Rare pair of neutron stars destined for explosion may reveal how heavy elements form in Universe, study says

Rare pair of neutron stars destined for explosion may reveal how heavy elements form in Universe, study says

Astronomers have spotted the first example of an extremely rare type of star system that is destined to one day blow up in an “ultra-powerful” gold-producing explosion.

Such types of stars fated to become “kilonova” explosions are so rare that only about 10 such systems are known to exist in the entire Milky Way Galaxy, said scientists from the Embry-Riddle Aeronautical University in the US.

Studying these systems destined to blow up can unravel how such explosions form, and also throw light on the origin of the heaviest elements in the universe, such as gold, uranium and thorium, scientists pointed out.

Previous research had shown these explosions occured when two extremely small and dense cosmic entities, known as neutron stars, merged.

Researchers describe the newly discovered unusual star system known as CPD-29 2176 – located about 11,400 light-years from Earth – in a new study published last week in the journal Nature.

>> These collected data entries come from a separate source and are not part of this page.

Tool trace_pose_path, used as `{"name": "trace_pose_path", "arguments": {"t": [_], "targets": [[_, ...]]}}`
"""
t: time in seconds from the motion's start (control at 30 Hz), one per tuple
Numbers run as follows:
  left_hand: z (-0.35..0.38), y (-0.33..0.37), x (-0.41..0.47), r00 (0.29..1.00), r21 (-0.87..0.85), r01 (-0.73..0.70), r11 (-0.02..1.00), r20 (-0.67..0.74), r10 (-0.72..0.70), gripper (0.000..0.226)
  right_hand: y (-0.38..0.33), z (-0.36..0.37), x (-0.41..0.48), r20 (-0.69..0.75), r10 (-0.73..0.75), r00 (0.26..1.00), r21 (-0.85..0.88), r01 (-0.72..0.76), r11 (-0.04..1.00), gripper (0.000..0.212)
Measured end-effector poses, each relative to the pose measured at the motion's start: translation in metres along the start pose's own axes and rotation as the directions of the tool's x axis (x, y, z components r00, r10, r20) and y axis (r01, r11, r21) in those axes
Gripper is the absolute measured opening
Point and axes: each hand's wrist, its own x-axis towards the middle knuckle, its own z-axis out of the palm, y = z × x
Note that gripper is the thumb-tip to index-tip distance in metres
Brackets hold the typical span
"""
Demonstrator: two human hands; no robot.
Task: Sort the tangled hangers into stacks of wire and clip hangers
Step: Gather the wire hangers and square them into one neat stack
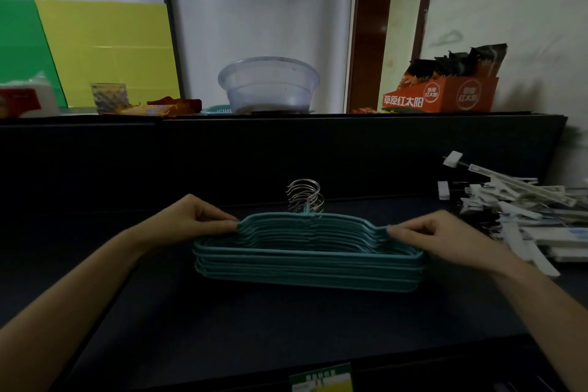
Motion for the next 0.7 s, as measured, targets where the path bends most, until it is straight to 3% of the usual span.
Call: {"name": "trace_pose_path", "arguments": {"t": [0.03, 0.1, 0.13, 0.2, 0.27, 0.47, 0.7], "targets": [[0.005, -0.002, -0.003, 0.995, -0.159, 0.096, 0.983, -0.016, -0.1, 0.049, 0.003, 0.005, -0.004, 0.038, 0.054, 0.998, 0.147, -0.059, 0.987, 0.038], [0.019, -0.01, -0.007, 0.954, -0.522, 0.238, 0.819, -0.03, -0.297, 0.068, 0.014, 0.02, -0.008, 0.042, 0.165, 0.985, 0.447, -0.166, 0.879, 0.053], [0.027, -0.013, -0.008, 0.937, -0.648, 0.227, 0.727, -0.058, -0.345, 0.072, 0.019, 0.028, -0.009, -0.012, 0.21, 0.978, 0.561, -0.167, 0.811, 0.053], [0.042, -0.019, -0.011, 0.902, -0.758, 0.141, 0.637, -0.167, -0.398, 0.07, 0.021, 0.043, -0.008, -0.125, 0.273, 0.954, 0.706, -0.108, 0.7, 0.055], [0.055, -0.018, -0.013, 0.856, -0.785, 0.075, 0.615, -0.266, -0.444, 0.061, 0.016, 0.056, -0.006, -0.195, 0.322, 0.926, 0.78, -0.053, 0.624, 0.058], [0.07, -0.006, -0.017, 0.672, -0.752, 0.035, 0.658, -0.47, -0.572, 0.038, 0.008, 0.07, 0.008, -0.347, 0.409, 0.844, 0.784, 0.021, 0.621, 0.048], [0.055, -0.008, -0.044, 0.606, -0.734, 0.012, 0.679, -0.535, -0.589, 0.033, -0.014, 0.093, 0.028, -0.298, 0.388, 0.872, 0.763, -0.026, 0.646, 0.05]]}}
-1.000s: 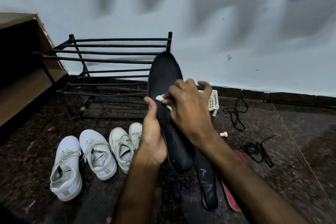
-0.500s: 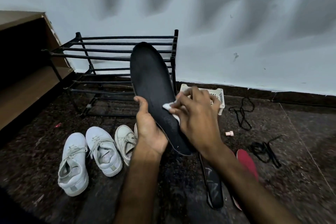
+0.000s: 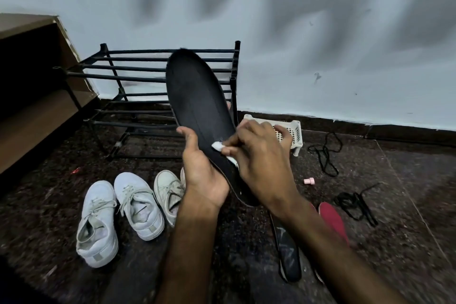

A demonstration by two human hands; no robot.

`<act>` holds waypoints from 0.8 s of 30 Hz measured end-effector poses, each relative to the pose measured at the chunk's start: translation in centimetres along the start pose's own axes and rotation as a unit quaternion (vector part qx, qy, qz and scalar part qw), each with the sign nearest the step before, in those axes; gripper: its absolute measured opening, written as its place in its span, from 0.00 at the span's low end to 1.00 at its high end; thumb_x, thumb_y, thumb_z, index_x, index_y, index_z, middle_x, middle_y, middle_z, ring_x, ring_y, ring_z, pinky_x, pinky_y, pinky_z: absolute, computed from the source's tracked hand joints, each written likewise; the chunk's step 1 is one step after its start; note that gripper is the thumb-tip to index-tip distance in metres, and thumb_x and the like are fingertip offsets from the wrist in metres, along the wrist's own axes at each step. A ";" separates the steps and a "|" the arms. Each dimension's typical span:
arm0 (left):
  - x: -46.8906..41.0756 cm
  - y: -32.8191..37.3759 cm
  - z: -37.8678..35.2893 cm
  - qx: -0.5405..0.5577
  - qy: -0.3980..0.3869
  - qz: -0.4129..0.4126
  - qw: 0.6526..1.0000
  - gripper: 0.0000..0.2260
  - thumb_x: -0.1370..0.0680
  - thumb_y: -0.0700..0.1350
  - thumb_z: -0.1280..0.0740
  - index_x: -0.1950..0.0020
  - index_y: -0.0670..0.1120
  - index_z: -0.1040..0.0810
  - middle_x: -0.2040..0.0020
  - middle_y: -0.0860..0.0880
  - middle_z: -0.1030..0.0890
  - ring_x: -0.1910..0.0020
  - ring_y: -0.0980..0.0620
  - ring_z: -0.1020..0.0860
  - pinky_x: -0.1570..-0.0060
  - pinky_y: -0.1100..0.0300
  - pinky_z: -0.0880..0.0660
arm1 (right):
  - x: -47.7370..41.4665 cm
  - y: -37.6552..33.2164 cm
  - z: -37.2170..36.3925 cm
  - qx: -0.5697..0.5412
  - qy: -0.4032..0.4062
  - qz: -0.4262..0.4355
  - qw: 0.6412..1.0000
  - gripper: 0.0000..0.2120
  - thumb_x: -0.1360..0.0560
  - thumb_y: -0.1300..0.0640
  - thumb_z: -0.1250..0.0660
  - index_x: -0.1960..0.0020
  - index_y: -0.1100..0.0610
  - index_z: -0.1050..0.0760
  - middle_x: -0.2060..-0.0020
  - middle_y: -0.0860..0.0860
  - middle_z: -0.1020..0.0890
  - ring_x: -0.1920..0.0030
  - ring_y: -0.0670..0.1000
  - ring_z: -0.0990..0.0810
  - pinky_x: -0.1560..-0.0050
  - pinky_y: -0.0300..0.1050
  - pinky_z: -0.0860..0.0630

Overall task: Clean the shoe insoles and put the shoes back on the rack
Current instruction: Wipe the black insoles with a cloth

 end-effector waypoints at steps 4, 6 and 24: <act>-0.4 0.6 -0.1 -0.010 -0.005 -0.001 1.000 0.34 0.21 0.67 0.55 0.32 0.43 0.28 0.46 0.44 0.16 0.43 0.45 0.23 0.47 0.56 0.25 | 0.2 0.1 0.4 -0.019 -0.013 0.025 0.999 0.03 0.27 0.48 0.31 0.55 0.46 0.22 0.55 0.41 0.23 0.50 0.44 0.26 0.39 0.51 0.37; -0.8 1.5 0.6 0.015 0.001 -0.032 0.999 0.32 0.21 0.67 0.56 0.31 0.46 0.29 0.47 0.47 0.16 0.37 0.42 0.24 0.38 0.42 0.29 | 3.0 0.4 0.1 -0.070 -0.023 0.022 0.997 0.02 0.27 0.52 0.30 0.55 0.48 0.23 0.56 0.41 0.24 0.51 0.44 0.27 0.42 0.49 0.35; 1.3 -3.8 0.7 -0.203 -0.005 0.015 0.979 0.22 0.23 0.56 0.39 0.34 0.45 0.26 0.39 0.43 0.20 0.38 0.43 0.23 0.34 0.41 0.32 | -11.5 2.2 3.0 -0.056 0.108 0.058 0.991 0.02 0.30 0.58 0.28 0.58 0.54 0.20 0.60 0.49 0.22 0.58 0.52 0.24 0.49 0.55 0.28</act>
Point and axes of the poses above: each hand's wrist, its own x-axis away from the middle knuckle, its own z-axis out of the back of the hand, y = z × x, the point moved 6 cm from there along -x, towards the middle knuckle
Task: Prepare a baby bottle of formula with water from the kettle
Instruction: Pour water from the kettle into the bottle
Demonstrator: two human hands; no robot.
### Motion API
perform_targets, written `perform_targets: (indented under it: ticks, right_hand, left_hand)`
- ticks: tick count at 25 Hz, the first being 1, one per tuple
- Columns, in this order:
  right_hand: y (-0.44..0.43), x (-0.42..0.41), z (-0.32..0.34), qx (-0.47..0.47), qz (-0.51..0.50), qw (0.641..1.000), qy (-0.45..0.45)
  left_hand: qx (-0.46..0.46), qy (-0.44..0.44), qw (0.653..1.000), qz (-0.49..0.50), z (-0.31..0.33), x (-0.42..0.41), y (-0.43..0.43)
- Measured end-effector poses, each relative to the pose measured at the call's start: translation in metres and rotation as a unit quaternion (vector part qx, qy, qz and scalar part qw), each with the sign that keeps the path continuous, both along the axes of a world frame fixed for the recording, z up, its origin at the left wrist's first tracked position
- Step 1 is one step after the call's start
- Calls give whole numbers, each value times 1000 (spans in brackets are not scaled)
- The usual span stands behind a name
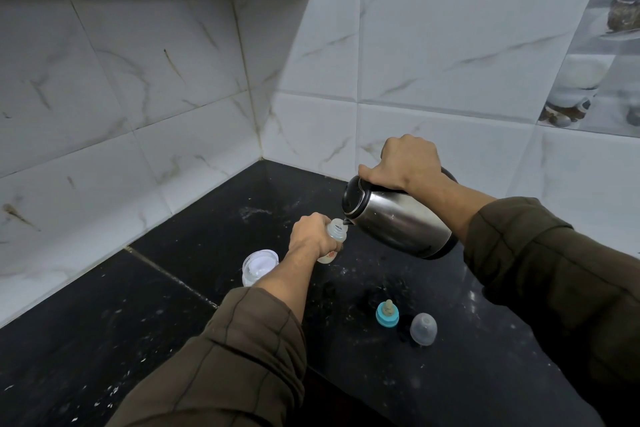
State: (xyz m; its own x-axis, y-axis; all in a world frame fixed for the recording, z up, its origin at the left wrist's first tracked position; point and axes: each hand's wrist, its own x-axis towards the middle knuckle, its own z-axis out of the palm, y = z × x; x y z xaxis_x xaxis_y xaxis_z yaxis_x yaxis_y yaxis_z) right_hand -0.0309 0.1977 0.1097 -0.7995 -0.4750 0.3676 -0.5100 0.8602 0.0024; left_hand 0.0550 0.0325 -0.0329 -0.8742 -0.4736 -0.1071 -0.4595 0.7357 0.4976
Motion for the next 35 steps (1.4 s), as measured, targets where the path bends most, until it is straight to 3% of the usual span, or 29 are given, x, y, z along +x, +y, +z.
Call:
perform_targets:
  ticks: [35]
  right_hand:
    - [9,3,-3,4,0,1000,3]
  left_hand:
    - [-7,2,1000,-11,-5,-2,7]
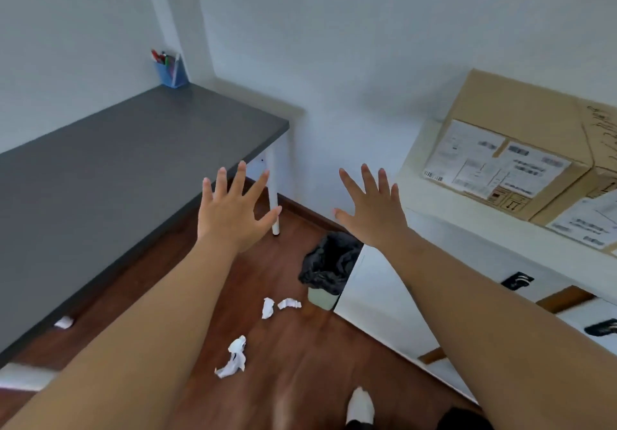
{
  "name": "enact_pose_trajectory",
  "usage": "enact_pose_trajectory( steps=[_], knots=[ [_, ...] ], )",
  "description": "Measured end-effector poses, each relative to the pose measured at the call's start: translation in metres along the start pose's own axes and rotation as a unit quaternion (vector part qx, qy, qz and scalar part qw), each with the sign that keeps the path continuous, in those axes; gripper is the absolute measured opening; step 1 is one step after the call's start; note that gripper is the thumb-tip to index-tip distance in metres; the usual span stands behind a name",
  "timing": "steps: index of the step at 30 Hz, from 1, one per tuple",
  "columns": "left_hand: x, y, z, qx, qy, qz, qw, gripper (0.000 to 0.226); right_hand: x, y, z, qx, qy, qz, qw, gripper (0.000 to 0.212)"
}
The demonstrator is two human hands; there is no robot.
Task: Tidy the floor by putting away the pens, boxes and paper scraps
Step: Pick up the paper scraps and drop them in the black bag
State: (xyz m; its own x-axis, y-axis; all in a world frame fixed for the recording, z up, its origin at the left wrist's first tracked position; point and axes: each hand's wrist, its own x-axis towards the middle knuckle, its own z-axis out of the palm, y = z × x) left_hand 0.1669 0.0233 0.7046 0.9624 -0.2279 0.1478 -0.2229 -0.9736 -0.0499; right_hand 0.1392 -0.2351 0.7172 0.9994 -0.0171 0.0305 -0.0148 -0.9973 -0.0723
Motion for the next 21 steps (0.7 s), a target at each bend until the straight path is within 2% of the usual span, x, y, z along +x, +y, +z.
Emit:
enact_pose_trajectory(
  steps=[7,13,21],
  knots=[
    [-0.046,-0.038,0.055,0.002,-0.066,-0.130,0.989,0.077,0.053,-0.040,0.053,-0.024,-0.067,-0.118,0.990,0.077],
    [-0.064,-0.023,0.103,-0.025,-0.110,-0.252,0.961,0.078,0.091,-0.045,0.107,-0.008,-0.126,-0.215,0.968,0.077],
    [-0.100,0.013,0.170,-0.073,-0.165,-0.355,0.917,0.086,0.102,-0.035,0.187,0.019,-0.239,-0.217,0.946,0.081]
  ],
)
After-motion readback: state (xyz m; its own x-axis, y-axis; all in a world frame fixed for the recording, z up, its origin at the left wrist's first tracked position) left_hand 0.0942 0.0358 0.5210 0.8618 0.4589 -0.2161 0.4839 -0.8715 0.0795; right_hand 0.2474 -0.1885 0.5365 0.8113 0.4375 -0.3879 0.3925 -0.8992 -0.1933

Using the Smarts 1.5m telescope in Chile, scientists could deduce the orbital characteristics and types of stars that made up this system.

They found this star system was strangely made of a neutron star and another closely orbiting massive star in the process of becoming an “ultra-stripped supernova” with most of its outer atmosphere stripped away.

“To one day create a kilonova, the other star would also need to explode as an ultra-stripped supernova so the two neutron stars could eventually collide and merge,” study co-author Noel D Richardson, from the Embry-Riddle Aeronautical University, explained in a statement.

“For quite some time, astronomers speculated about the exact conditions that could eventually lead to a kilonova,” said André-Nicolas Chené, another study author.

“These new results demonstrate that, in at least some cases, two sibling neutron stars can merge when one of them was created without a classical supernova explosion,” Dr Chene said.

While the Milky Way is known to contain at least 100 billion stars, such kilonova are so rare that the binary system that leads to them is “essentially a one-in-ten-billion system”.

“Prior to our study, the estimate was that only one or two such systems should exist in a spiral galaxy like the Milky Way,” Dr Chene explained.

However, scientists said the explosion is not imminent.

It could take at least a million years for the massive star to end its life and leave behind a second neutron star.

Afterwards, when the two neutron stars eventually merge, the resulting kilonova explosion will produce powerful gravitational waves and leave behind large amounts of heavy elements like gold and silver, explained scientists.